To Lead or Not to Lead: Murmurations on Leadership

To Lead or Not to Lead: Murmurations on Leadership

It’s hard to pinpoint the exact moment I became a burned-out version of myself as a leader. Like I wrote in Burnout: The Tale of a Not-for-Profit Leader, it wasn’t a single event. It was a slow burn — a steady accumulation of pressure, responsibility, and self-neglect. By the time I noticed, I was deep in it. The fog was thick — around-the-bay-Newfoundland-in-late-spring kind of thick — and it took years to find my way out.

Unpacking what led me there was messy work. Some of it made sense right away; some of it took time to name. And even after all that, I wasn’t sure I ever wanted to lead again.

The Great Refusal

At the time, I swore off leadership entirely. I said “never again” with the kind of conviction only exhaustion can bring. I wanted nothing to do with the not-for-profit world, or with guiding anyone, anywhere.

So I tried something else. Actually, I tried everything else.
I cooked professionally for a while, catered events, wrote a children’s book, made bathing suits, dabbled in change management. Each thing gave me a new kind of satisfaction — creative, immediate, practical — but none of it stuck.

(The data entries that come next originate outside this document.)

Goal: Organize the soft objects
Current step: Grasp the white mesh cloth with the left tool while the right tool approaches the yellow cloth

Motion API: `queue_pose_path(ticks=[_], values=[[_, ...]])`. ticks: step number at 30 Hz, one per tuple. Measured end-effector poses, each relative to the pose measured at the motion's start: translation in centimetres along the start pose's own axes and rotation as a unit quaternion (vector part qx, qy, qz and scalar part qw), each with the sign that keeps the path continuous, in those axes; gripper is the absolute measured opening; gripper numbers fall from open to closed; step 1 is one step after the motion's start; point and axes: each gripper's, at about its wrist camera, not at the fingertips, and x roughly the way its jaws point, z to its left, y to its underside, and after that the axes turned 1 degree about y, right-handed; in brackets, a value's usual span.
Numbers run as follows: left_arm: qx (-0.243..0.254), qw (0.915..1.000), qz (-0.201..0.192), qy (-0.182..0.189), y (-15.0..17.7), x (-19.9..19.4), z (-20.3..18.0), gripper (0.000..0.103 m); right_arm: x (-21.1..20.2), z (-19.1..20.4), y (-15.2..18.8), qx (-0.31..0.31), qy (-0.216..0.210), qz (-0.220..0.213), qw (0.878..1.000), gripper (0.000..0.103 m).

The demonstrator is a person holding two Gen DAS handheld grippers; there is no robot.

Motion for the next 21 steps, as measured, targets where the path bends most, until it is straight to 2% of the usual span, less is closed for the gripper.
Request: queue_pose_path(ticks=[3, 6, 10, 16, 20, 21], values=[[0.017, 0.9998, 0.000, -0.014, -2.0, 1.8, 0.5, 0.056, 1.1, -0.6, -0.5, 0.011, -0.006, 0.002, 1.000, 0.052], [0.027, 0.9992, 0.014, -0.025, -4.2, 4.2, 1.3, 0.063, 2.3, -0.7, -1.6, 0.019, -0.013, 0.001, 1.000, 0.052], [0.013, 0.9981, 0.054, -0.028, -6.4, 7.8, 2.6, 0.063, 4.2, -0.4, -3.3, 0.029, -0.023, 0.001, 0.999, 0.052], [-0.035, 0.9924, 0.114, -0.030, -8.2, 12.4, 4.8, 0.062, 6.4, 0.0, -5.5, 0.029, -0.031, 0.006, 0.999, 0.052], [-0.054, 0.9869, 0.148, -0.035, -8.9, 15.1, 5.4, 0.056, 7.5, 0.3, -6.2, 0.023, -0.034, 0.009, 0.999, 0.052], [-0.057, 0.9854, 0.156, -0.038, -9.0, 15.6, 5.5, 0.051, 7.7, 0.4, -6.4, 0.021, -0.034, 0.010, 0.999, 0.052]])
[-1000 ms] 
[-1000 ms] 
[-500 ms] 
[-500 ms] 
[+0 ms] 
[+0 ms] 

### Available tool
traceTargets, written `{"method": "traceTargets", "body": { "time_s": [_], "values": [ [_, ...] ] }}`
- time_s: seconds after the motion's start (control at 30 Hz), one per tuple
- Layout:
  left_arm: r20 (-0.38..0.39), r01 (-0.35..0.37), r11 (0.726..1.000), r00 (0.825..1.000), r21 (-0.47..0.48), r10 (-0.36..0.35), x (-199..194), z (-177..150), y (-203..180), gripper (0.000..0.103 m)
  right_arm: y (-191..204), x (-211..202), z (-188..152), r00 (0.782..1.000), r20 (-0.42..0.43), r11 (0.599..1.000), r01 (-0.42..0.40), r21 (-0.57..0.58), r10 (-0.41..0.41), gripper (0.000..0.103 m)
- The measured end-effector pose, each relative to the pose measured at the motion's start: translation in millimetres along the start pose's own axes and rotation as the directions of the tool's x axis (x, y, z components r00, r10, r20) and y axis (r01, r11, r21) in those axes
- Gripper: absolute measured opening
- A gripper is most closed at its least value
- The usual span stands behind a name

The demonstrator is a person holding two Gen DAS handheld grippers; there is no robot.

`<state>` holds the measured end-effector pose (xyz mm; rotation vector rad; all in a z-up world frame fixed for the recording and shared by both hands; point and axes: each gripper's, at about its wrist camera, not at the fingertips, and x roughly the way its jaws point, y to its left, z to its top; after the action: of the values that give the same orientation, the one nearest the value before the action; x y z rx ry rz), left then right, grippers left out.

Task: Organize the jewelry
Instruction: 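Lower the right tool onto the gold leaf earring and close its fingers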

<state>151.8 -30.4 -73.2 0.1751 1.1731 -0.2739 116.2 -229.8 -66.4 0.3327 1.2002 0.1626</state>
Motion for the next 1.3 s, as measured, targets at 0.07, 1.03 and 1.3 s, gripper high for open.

Eventually, a restlessness crept back in. It wasn’t about ambition; it was more like an old instinct waking up. Leadership, or whatever that drive is to gather ideas and people toward something, started tugging again.

I realized the question “to lead or not to lead?” might not be one I get to answer once and for all.

What Needed to Change

When I thought about what had gone wrong before, it wasn’t the work itself. It was how I was in it.

I started asking:

How can I show up differently so that I attract different?

That’s still a hard question.

Before, I led with what I thought was generosity — being available, accommodating, understanding. But underneath that was a deep need to be liked and needed. I mistook people-pleasing for kindness, and avoided hard conversations in the name of harmony. It wasn’t sustainable.

The irony is that the more I tried to be everything to everyone, the less effective I became. The team, the work, and I all suffered for it.

Murmurations and the Un-scripted Dance

When I step back and look at where I’ve been — the slow burnout, the refusal, the experiments — I see that my leadership journey has been less a straight line and more of a murmuration: a swirling flock of birds shifting shape in the sky. There is no single leader in a murmuration. Each bird attends to the movement of the others, changes direction in response to something unseen, trusts the momentum, and stays in motion.

That’s the metaphor I’ve come to lean into. The lessons I carried from burnout — that it wasn’t what I was doing, but how; that people-pleasing and boundary-avoidance were unsustainable; that accountability to self matters as much as accountability to others — these lessons prepare me for this dance.

Showing up differently means acknowledging that the “how” is as important as the “what.” I’m learning to build trust, starting with myself: staying grounded, checking in with what matters, refusing to abandon my own voice in the rush to lead. Just as in a murmuration, there is no perfect choreography — there is only motion, connection, sensitivity, and contingency.

In the nonprofit world, in charitable leadership especially, there are unknowns everywhere. We step into rooms without maps, we lean into risk, we carry people’s hopes. There are mistakes, detours, missteps. And the murmuration image gives permission for that. The dance is imperfect, but it is alive. I don’t have to have all the answers, or present a flawless front. I need only show up, present, responsive, learning.

So maybe the question isn’t simply to lead or not to lead. It’s how will I keep dancing with integrity, how will I stay in motion without losing myself, how will I lead with both humility and curiosity, and how will I invite others into the dance rather than presume I’m directing it?

Leadership may not be a solo act. It may be the murmuration itself — a shifting, collective motion, grounded in self-trust and open to the unexpected.